Anal fissure

Information has been excerpted from VisualDx clinical decision support system as a public health service. Additional information, including symptoms, diagnostic pearls, differential diagnosis, best tests, and management pearls, is available in VisualDx.


Anal fissures are chronic tears in the mucosa of the anal canal and are a very common cause of bright red blood associated with bowel movements. Fissures should be suspected if a patient complains of long-lasting pain or burning during and after defecation. The pain associated with fissures can be so severe it leads to constipation. This in turn can lead to more firm stool and worsening of the fissure.

Anal fissures are common in infancy and most often occur in children aged 6–24 months. However, the overall incidence of the problem is not well reported. The incidence of anal fissures decreases rapidly with age and is much less common among school-aged children than infants.

Most patients have only one posterior midline anal fissure. Lateral fissures have been associated with trauma, sexually transmitted infections (STIs), and other gastrointestinal disorders such as inflammatory bowel disease. Multiple fissures of the anal canal can be detected after abuse or in patients with significant underlying medical problems.
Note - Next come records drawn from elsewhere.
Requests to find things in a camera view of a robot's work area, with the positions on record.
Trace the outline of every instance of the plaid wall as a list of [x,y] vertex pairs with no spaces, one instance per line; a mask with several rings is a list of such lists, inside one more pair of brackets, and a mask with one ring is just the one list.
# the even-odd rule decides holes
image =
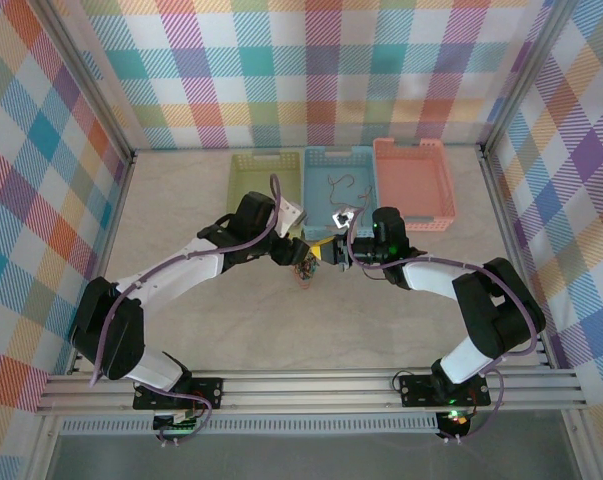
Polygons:
[[486,137],[552,0],[57,0],[141,148]]
[[603,442],[603,0],[581,0],[496,153],[548,331]]
[[26,0],[0,1],[0,479],[67,361],[123,163]]

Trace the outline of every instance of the beige floor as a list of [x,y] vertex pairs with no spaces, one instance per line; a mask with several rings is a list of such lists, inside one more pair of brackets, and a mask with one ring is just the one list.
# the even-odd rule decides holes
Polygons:
[[[230,156],[230,151],[139,156],[109,280],[171,255],[225,213]],[[504,256],[474,150],[450,148],[449,160],[457,220],[444,233],[413,233],[412,244],[465,261]],[[429,366],[464,336],[451,300],[329,265],[301,290],[289,268],[267,258],[199,285],[146,322],[146,343],[196,370]],[[530,356],[510,363],[536,361]]]

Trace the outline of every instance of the salmon plastic basket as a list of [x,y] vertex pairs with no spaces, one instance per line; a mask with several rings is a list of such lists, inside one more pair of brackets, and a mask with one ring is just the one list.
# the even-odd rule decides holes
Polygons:
[[442,232],[456,216],[454,186],[439,140],[398,147],[393,138],[374,141],[379,206],[396,207],[407,231]]

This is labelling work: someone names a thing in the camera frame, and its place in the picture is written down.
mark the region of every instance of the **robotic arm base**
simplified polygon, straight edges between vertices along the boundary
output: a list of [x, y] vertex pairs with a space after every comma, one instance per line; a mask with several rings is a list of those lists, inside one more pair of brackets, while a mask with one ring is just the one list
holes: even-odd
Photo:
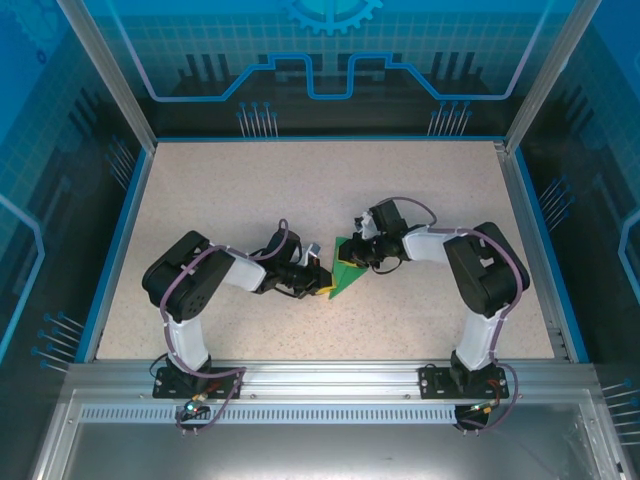
[[500, 385], [500, 398], [509, 398], [509, 386], [504, 369], [489, 364], [480, 370], [470, 371], [456, 356], [451, 354], [450, 367], [429, 364], [418, 369], [420, 397], [423, 400], [495, 399], [496, 392], [489, 380]]
[[[201, 373], [222, 373], [229, 370], [225, 368], [211, 368], [211, 357], [198, 369]], [[233, 388], [237, 377], [225, 377], [220, 379], [200, 378], [190, 375], [177, 367], [169, 358], [166, 366], [160, 367], [156, 372], [156, 381], [153, 385], [153, 398], [190, 399], [194, 395], [207, 392], [207, 398], [224, 400]], [[238, 387], [234, 393], [234, 399], [240, 398]]]

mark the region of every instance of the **enclosure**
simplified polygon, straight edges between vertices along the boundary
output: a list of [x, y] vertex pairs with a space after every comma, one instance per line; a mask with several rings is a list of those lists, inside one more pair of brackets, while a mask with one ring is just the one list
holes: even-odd
[[[3, 478], [636, 477], [635, 2], [0, 5]], [[331, 300], [222, 285], [204, 338], [247, 370], [182, 438], [184, 400], [152, 396], [149, 266], [189, 230], [260, 249], [284, 217], [331, 270], [397, 196], [495, 222], [528, 270], [498, 343], [509, 418], [463, 434], [476, 401], [421, 398], [465, 305], [416, 261]]]

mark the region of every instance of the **wire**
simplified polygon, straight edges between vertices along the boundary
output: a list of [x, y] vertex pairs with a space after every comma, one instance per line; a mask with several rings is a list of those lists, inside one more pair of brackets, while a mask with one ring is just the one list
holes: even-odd
[[420, 202], [418, 200], [415, 200], [413, 198], [409, 198], [409, 197], [389, 197], [389, 198], [385, 198], [381, 202], [376, 203], [376, 207], [378, 205], [383, 204], [384, 202], [388, 202], [389, 200], [400, 200], [400, 201], [403, 201], [403, 202], [409, 202], [409, 203], [413, 203], [414, 205], [418, 205], [423, 210], [426, 210], [427, 212], [429, 212], [429, 215], [431, 215], [432, 220], [431, 220], [430, 223], [427, 224], [429, 227], [432, 227], [436, 223], [438, 223], [438, 216], [435, 214], [435, 212], [433, 210], [431, 210], [431, 208], [427, 207], [424, 203], [422, 203], [422, 202]]
[[285, 295], [285, 296], [287, 296], [287, 297], [291, 297], [291, 298], [298, 298], [298, 296], [297, 296], [297, 295], [294, 295], [293, 293], [289, 293], [289, 292], [286, 292], [286, 291], [284, 291], [284, 290], [281, 290], [281, 289], [279, 289], [278, 287], [273, 287], [273, 289], [274, 289], [276, 292], [281, 293], [282, 295]]
[[149, 375], [151, 375], [151, 376], [153, 377], [153, 379], [154, 379], [154, 380], [156, 380], [156, 379], [158, 378], [158, 377], [157, 377], [158, 372], [156, 371], [156, 373], [155, 373], [155, 375], [154, 375], [154, 374], [153, 374], [153, 372], [152, 372], [151, 370], [153, 370], [153, 367], [155, 367], [155, 366], [156, 366], [156, 364], [157, 364], [160, 360], [162, 360], [163, 358], [167, 358], [167, 356], [168, 356], [168, 354], [163, 353], [163, 354], [162, 354], [162, 355], [160, 355], [158, 358], [156, 358], [156, 359], [151, 363], [151, 365], [149, 365]]
[[493, 387], [493, 391], [496, 392], [496, 406], [500, 405], [500, 384], [494, 380], [489, 379], [487, 383]]
[[[195, 257], [191, 263], [189, 263], [189, 265], [186, 266], [186, 268], [184, 270], [182, 270], [182, 272], [180, 272], [180, 274], [178, 274], [178, 276], [173, 280], [173, 282], [171, 282], [171, 284], [169, 285], [169, 288], [167, 288], [167, 290], [164, 292], [164, 295], [162, 296], [162, 299], [160, 300], [160, 316], [162, 317], [163, 321], [164, 321], [164, 339], [167, 343], [167, 348], [169, 349], [169, 353], [171, 353], [172, 356], [172, 360], [180, 367], [182, 368], [182, 370], [184, 370], [185, 372], [195, 376], [195, 377], [199, 377], [199, 378], [208, 378], [208, 379], [217, 379], [217, 378], [225, 378], [225, 377], [230, 377], [232, 375], [239, 375], [238, 380], [236, 381], [236, 384], [234, 385], [234, 387], [231, 389], [231, 393], [229, 394], [229, 396], [227, 397], [227, 400], [225, 401], [225, 403], [222, 405], [222, 407], [220, 408], [220, 411], [218, 412], [218, 414], [213, 417], [213, 419], [206, 424], [205, 426], [201, 427], [200, 430], [206, 430], [207, 428], [210, 428], [211, 426], [213, 426], [213, 424], [218, 420], [218, 418], [220, 418], [220, 416], [222, 415], [224, 409], [227, 407], [229, 401], [231, 401], [231, 398], [233, 397], [233, 394], [236, 392], [236, 390], [240, 387], [240, 384], [242, 383], [242, 379], [244, 378], [244, 374], [247, 371], [246, 367], [238, 367], [238, 368], [233, 368], [231, 370], [228, 370], [226, 372], [221, 372], [221, 373], [202, 373], [202, 372], [198, 372], [197, 370], [193, 370], [192, 368], [190, 368], [183, 360], [182, 358], [180, 358], [178, 356], [178, 353], [176, 351], [175, 345], [173, 344], [173, 340], [171, 339], [171, 330], [169, 328], [170, 322], [172, 321], [169, 318], [169, 314], [167, 313], [167, 301], [169, 300], [169, 297], [171, 296], [171, 294], [173, 293], [173, 291], [176, 289], [176, 287], [180, 284], [180, 282], [182, 282], [182, 280], [185, 279], [185, 277], [187, 275], [189, 275], [191, 273], [191, 271], [198, 266], [205, 258], [207, 258], [209, 255], [211, 255], [214, 252], [217, 252], [219, 250], [224, 250], [227, 252], [232, 252], [234, 254], [243, 256], [245, 258], [248, 258], [249, 260], [252, 261], [256, 261], [256, 260], [266, 260], [268, 258], [271, 258], [275, 255], [277, 255], [280, 250], [282, 249], [282, 247], [284, 247], [285, 242], [287, 241], [287, 237], [289, 235], [289, 222], [287, 222], [286, 219], [280, 219], [280, 222], [278, 222], [278, 228], [284, 228], [285, 233], [284, 236], [282, 238], [282, 242], [280, 242], [280, 245], [278, 245], [278, 247], [271, 253], [264, 255], [264, 256], [259, 256], [259, 257], [251, 257], [251, 256], [247, 256], [241, 252], [239, 252], [238, 250], [235, 250], [231, 247], [228, 246], [223, 246], [223, 245], [211, 245], [209, 246], [209, 248], [207, 248], [206, 250], [202, 251], [200, 254], [198, 254], [197, 257]], [[178, 426], [180, 426], [180, 421], [179, 421], [179, 416], [177, 417], [178, 420], [176, 422], [176, 424]]]
[[222, 385], [222, 382], [214, 382], [211, 385], [209, 385], [206, 390], [204, 391], [204, 393], [209, 394], [211, 392], [213, 392], [214, 390], [220, 388], [220, 386]]
[[289, 222], [287, 222], [286, 218], [281, 218], [278, 222], [278, 229], [281, 228], [284, 228], [284, 235], [282, 235], [280, 245], [278, 245], [278, 247], [273, 252], [267, 253], [266, 255], [259, 255], [257, 257], [250, 256], [249, 259], [257, 262], [260, 260], [268, 260], [271, 257], [275, 257], [280, 252], [280, 250], [282, 250], [282, 247], [284, 247], [284, 244], [287, 242], [287, 239], [289, 237]]
[[516, 402], [518, 401], [518, 395], [519, 395], [520, 382], [519, 382], [519, 379], [518, 379], [518, 374], [516, 373], [515, 369], [511, 365], [509, 365], [508, 363], [499, 362], [495, 357], [496, 345], [498, 343], [498, 337], [500, 336], [500, 332], [502, 331], [502, 326], [504, 324], [504, 321], [506, 320], [507, 315], [516, 307], [516, 305], [520, 301], [520, 298], [522, 298], [522, 292], [524, 290], [524, 286], [523, 286], [523, 283], [522, 283], [522, 276], [520, 275], [520, 271], [518, 270], [518, 266], [516, 265], [515, 260], [513, 258], [511, 258], [511, 255], [509, 255], [509, 253], [498, 242], [496, 242], [493, 238], [489, 237], [488, 235], [486, 235], [486, 234], [484, 234], [482, 232], [478, 232], [477, 230], [473, 230], [471, 228], [461, 228], [461, 227], [458, 227], [458, 228], [438, 228], [438, 227], [433, 227], [433, 225], [435, 225], [436, 222], [438, 221], [438, 217], [435, 215], [435, 213], [433, 213], [433, 210], [431, 210], [429, 207], [427, 207], [422, 202], [419, 202], [418, 200], [414, 200], [413, 198], [409, 198], [409, 197], [389, 197], [389, 198], [383, 200], [382, 202], [379, 202], [378, 205], [380, 205], [380, 203], [386, 202], [387, 200], [404, 200], [404, 201], [407, 201], [407, 202], [410, 202], [410, 203], [414, 203], [414, 204], [419, 205], [420, 207], [424, 208], [433, 217], [433, 221], [429, 224], [429, 227], [431, 227], [431, 228], [429, 228], [430, 232], [442, 233], [442, 234], [445, 234], [445, 235], [460, 235], [460, 234], [464, 234], [464, 235], [472, 235], [474, 237], [480, 238], [485, 243], [488, 243], [489, 245], [491, 245], [500, 254], [500, 256], [504, 259], [504, 261], [507, 263], [507, 265], [509, 266], [509, 268], [513, 272], [513, 276], [515, 277], [515, 280], [516, 280], [516, 294], [515, 294], [515, 297], [513, 298], [513, 300], [511, 301], [511, 303], [509, 305], [507, 305], [507, 307], [503, 308], [502, 311], [500, 312], [500, 317], [498, 318], [498, 323], [496, 325], [496, 329], [495, 329], [495, 331], [493, 333], [493, 337], [491, 338], [491, 343], [489, 345], [489, 359], [491, 360], [491, 363], [493, 363], [498, 368], [505, 368], [505, 369], [509, 370], [509, 372], [513, 376], [513, 397], [511, 399], [511, 402], [509, 403], [509, 406], [507, 407], [507, 410], [505, 411], [505, 413], [498, 420], [496, 420], [493, 424], [491, 424], [489, 427], [483, 428], [483, 430], [487, 430], [487, 431], [488, 430], [493, 430], [493, 429], [497, 428], [500, 424], [502, 424], [502, 422], [504, 422], [505, 419], [509, 415], [511, 415], [511, 412], [513, 411], [513, 409], [516, 406]]
[[381, 272], [380, 270], [376, 270], [373, 267], [371, 267], [371, 270], [373, 270], [373, 273], [376, 273], [378, 275], [387, 275], [387, 274], [389, 274], [391, 272], [395, 272], [398, 268], [400, 268], [400, 265], [402, 265], [402, 259], [401, 258], [398, 259], [398, 265], [393, 267], [391, 270], [385, 270], [384, 272]]
[[[235, 395], [236, 391], [238, 390], [238, 388], [240, 388], [240, 385], [242, 384], [242, 379], [244, 377], [244, 373], [242, 372], [240, 374], [240, 376], [238, 377], [238, 379], [235, 381], [233, 387], [231, 388], [231, 390], [229, 391], [229, 394], [227, 395], [227, 398], [225, 398], [224, 403], [222, 404], [222, 406], [220, 407], [220, 409], [216, 412], [216, 414], [213, 416], [213, 418], [208, 422], [205, 423], [202, 427], [197, 428], [194, 426], [193, 429], [193, 433], [195, 435], [198, 434], [198, 432], [203, 432], [205, 430], [210, 429], [211, 427], [213, 427], [213, 425], [220, 419], [220, 417], [222, 416], [222, 414], [224, 413], [224, 411], [227, 409], [227, 407], [229, 406], [229, 402], [231, 402], [231, 399], [233, 398], [233, 396]], [[180, 410], [177, 414], [176, 414], [176, 427], [180, 428], [183, 431], [186, 431], [187, 429], [185, 428], [185, 424], [182, 422], [181, 417], [182, 414], [184, 413], [184, 410]]]

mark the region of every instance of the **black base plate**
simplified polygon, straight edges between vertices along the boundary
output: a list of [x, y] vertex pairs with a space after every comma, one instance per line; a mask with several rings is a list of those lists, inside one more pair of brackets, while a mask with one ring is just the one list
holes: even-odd
[[[208, 370], [208, 373], [222, 373], [231, 370], [232, 368], [211, 368]], [[204, 390], [209, 390], [214, 387], [210, 392], [208, 392], [209, 399], [226, 399], [229, 395], [229, 392], [233, 388], [234, 382], [238, 379], [237, 375], [213, 379], [210, 380], [206, 387], [204, 387], [201, 391], [194, 391], [193, 388], [185, 385], [184, 381], [178, 378], [174, 369], [169, 367], [159, 368], [156, 373], [156, 383], [153, 386], [153, 398], [183, 398], [189, 399], [198, 393], [202, 393]], [[242, 386], [238, 387], [231, 398], [237, 399], [240, 398], [240, 390]]]
[[492, 368], [481, 381], [475, 385], [470, 385], [461, 393], [458, 386], [451, 378], [449, 367], [426, 366], [418, 369], [418, 383], [420, 385], [420, 398], [423, 400], [446, 399], [481, 399], [490, 400], [496, 397], [496, 392], [487, 383], [488, 380], [503, 380], [505, 383], [500, 387], [500, 399], [509, 398], [509, 386], [506, 383], [504, 369]]

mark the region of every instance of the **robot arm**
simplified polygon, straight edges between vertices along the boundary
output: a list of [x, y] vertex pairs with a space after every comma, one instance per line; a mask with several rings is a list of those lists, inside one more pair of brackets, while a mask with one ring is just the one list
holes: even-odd
[[[207, 238], [191, 231], [160, 257], [142, 280], [151, 303], [160, 307], [162, 297], [176, 277], [211, 246]], [[316, 244], [303, 249], [298, 235], [281, 228], [267, 247], [259, 250], [258, 257], [247, 257], [227, 247], [207, 256], [168, 298], [169, 333], [175, 349], [175, 352], [168, 352], [170, 365], [182, 370], [187, 378], [188, 372], [175, 362], [175, 356], [191, 370], [208, 371], [210, 356], [204, 345], [199, 315], [222, 283], [256, 294], [276, 290], [295, 298], [331, 290], [333, 277], [320, 266], [319, 251]]]
[[[388, 257], [399, 262], [428, 260], [448, 263], [467, 306], [462, 339], [451, 358], [450, 377], [464, 393], [476, 372], [491, 370], [491, 342], [503, 309], [516, 296], [513, 270], [505, 259], [480, 238], [456, 229], [409, 227], [393, 200], [378, 204], [355, 219], [356, 233], [338, 251], [338, 259], [361, 268], [377, 270]], [[515, 262], [523, 290], [530, 284], [522, 262], [493, 223], [473, 230], [500, 245]]]
Careful history and physical examination usually confirm the diagnosis. Parents may report a history of painful constipation and may have noticed red blood associated with bowel movements. It is extremely important to ask about associated fever, rash, oral or skin lesions, diarrhea, abdominal pain, and weight loss, as systemic diseases may manifest with anal lesions. The pain associated with anal fissures is an important psychological feature to evaluate and address.

Anal fissures, constipation, and abnormal anal dilatation may be seen in sexually abused children, although they are not diagnostic of abuse. Most sexually abused children do not have abnormal physical findings.

Look For

Fissures typically appear as short linear breaks or linear erosions in the anal mucosa. As the lesions become more chronic, there may be associated thickening of the border of the fissure.